What you return should be the lines from the one with "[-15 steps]" through the one with "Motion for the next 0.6" in the data below, reproduced exactly with both ends, and no pictures at all.

══════

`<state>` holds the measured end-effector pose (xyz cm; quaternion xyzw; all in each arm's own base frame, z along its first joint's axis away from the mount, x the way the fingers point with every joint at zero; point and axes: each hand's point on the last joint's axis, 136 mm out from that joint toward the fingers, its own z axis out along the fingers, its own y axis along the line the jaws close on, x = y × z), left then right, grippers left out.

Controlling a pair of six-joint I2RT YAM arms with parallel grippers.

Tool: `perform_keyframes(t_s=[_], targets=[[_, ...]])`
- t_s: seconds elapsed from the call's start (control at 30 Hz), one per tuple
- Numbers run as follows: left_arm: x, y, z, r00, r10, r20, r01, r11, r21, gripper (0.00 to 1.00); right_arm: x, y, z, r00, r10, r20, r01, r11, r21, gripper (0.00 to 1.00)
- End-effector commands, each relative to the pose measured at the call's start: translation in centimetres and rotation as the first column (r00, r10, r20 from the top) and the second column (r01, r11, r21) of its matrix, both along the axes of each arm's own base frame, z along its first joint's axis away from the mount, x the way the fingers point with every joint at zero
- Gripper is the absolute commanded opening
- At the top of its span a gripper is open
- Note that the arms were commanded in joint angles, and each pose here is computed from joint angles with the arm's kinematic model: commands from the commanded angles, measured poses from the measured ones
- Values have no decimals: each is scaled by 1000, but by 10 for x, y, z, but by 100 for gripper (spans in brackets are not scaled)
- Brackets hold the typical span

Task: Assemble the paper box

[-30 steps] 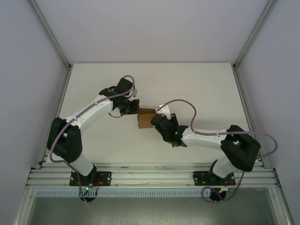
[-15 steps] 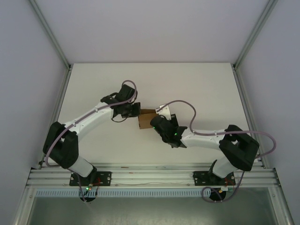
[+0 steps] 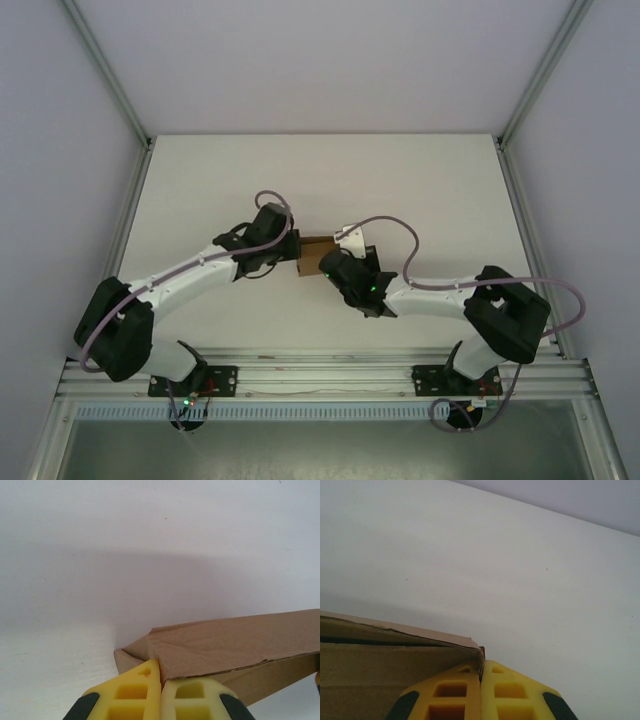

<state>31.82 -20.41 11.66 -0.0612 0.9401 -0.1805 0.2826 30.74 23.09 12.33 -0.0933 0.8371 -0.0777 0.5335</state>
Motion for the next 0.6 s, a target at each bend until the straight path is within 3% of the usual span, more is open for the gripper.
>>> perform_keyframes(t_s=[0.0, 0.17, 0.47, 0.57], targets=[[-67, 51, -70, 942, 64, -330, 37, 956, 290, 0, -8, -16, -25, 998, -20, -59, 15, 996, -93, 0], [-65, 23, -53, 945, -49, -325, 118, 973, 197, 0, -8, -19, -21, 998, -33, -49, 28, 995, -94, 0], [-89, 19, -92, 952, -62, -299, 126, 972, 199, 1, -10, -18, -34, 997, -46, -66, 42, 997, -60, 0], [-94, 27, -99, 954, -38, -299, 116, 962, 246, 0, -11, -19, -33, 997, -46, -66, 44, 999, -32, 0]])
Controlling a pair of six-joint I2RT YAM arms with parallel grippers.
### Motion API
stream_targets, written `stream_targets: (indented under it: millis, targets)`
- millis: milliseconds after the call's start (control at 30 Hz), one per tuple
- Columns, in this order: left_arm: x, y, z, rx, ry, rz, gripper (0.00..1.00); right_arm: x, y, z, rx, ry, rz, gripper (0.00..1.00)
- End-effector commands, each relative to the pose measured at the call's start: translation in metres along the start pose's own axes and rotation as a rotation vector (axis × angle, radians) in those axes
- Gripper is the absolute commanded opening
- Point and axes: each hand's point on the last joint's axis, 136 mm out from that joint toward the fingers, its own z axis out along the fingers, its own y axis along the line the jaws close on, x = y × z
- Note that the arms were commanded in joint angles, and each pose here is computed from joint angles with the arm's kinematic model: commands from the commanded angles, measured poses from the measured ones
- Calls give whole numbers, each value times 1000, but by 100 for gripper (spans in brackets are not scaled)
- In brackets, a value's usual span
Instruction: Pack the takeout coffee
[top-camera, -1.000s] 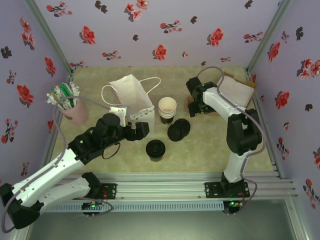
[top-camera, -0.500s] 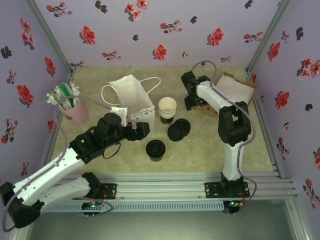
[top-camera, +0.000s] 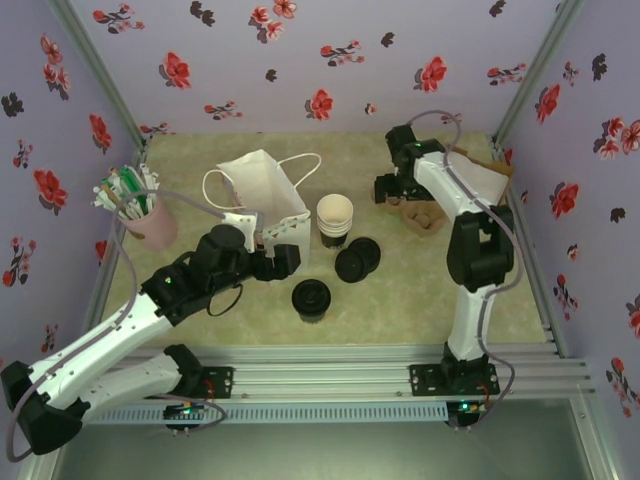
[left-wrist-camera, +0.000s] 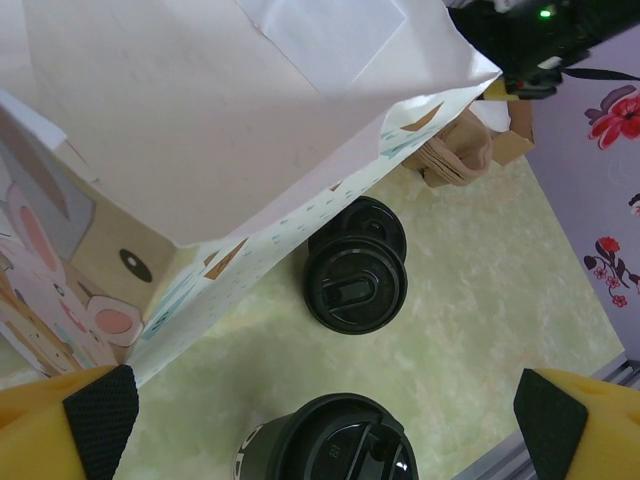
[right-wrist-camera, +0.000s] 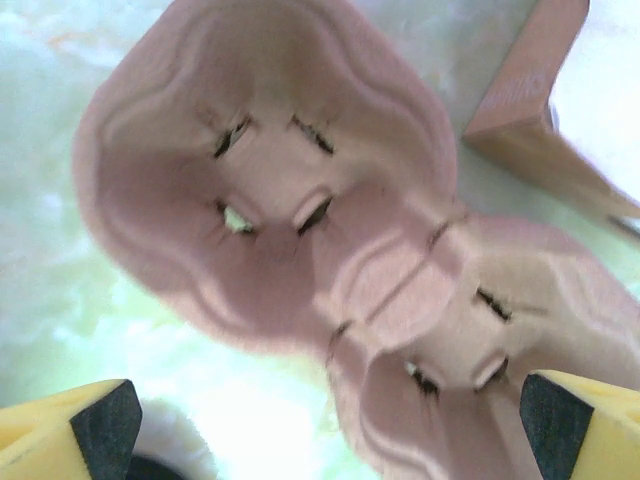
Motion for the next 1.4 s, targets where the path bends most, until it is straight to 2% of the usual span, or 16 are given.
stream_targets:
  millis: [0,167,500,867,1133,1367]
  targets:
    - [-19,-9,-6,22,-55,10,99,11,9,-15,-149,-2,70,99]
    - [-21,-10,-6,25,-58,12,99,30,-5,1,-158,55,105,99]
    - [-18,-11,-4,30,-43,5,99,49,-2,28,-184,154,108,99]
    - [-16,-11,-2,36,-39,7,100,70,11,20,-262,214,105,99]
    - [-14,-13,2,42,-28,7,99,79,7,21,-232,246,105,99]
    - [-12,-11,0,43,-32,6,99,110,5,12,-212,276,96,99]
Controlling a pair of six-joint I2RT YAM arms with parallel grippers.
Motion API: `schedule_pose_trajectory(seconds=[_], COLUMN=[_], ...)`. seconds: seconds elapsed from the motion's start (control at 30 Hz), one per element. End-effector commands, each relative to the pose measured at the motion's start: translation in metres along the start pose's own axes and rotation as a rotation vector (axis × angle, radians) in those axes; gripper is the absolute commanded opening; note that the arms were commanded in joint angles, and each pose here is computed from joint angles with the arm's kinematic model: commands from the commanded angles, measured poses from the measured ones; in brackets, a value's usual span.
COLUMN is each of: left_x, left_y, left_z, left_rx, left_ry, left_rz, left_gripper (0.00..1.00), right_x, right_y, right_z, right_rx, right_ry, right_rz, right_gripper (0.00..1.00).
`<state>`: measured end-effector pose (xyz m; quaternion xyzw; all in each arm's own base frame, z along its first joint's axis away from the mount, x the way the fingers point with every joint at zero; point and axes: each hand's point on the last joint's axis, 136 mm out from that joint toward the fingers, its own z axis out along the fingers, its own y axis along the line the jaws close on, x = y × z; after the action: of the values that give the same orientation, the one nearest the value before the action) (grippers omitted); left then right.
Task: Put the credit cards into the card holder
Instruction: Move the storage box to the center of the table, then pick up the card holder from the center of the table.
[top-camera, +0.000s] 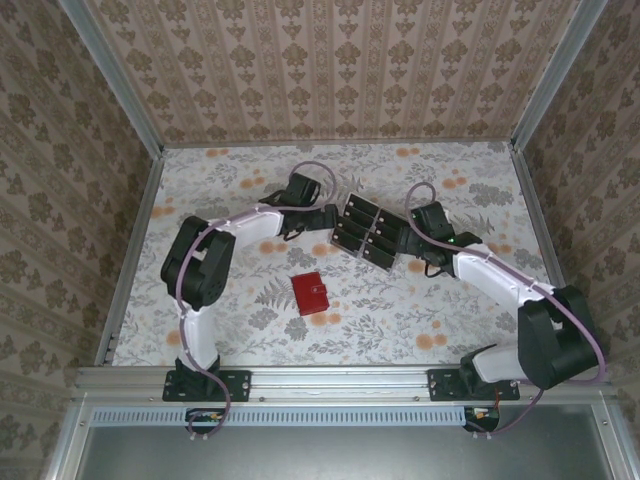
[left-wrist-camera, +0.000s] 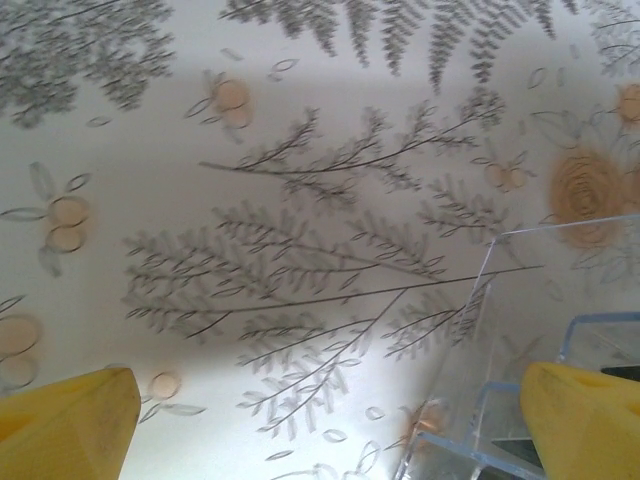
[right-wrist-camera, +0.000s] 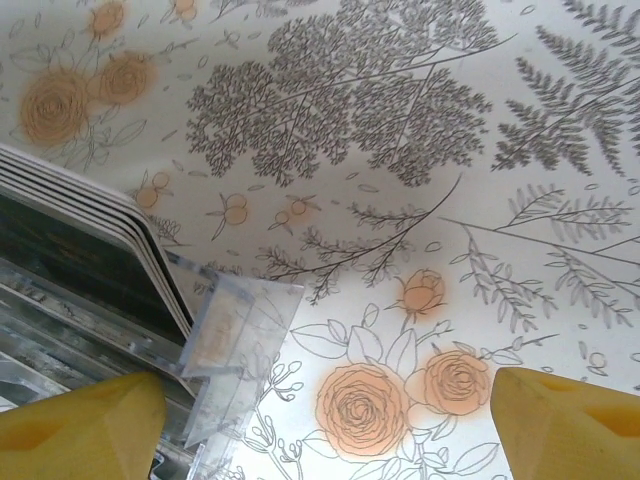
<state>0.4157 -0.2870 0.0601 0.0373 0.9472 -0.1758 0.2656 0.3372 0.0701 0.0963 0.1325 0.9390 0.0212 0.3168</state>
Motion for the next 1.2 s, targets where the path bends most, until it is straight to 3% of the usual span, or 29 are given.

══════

_Response area_
[-15 steps] 
[+0 steps] 

<state>31.82 -20.41 11.66 -0.0612 0.9401 -0.1805 0.2826 30.74 23.09 12.33 -0.0933 0.8371 -0.0777 0.5335</state>
Motion for the next 0.6 s, a target at each bend until the straight path is within 3% of the usual span, more is open for the gripper.

Apart from this answer, nothing more is required.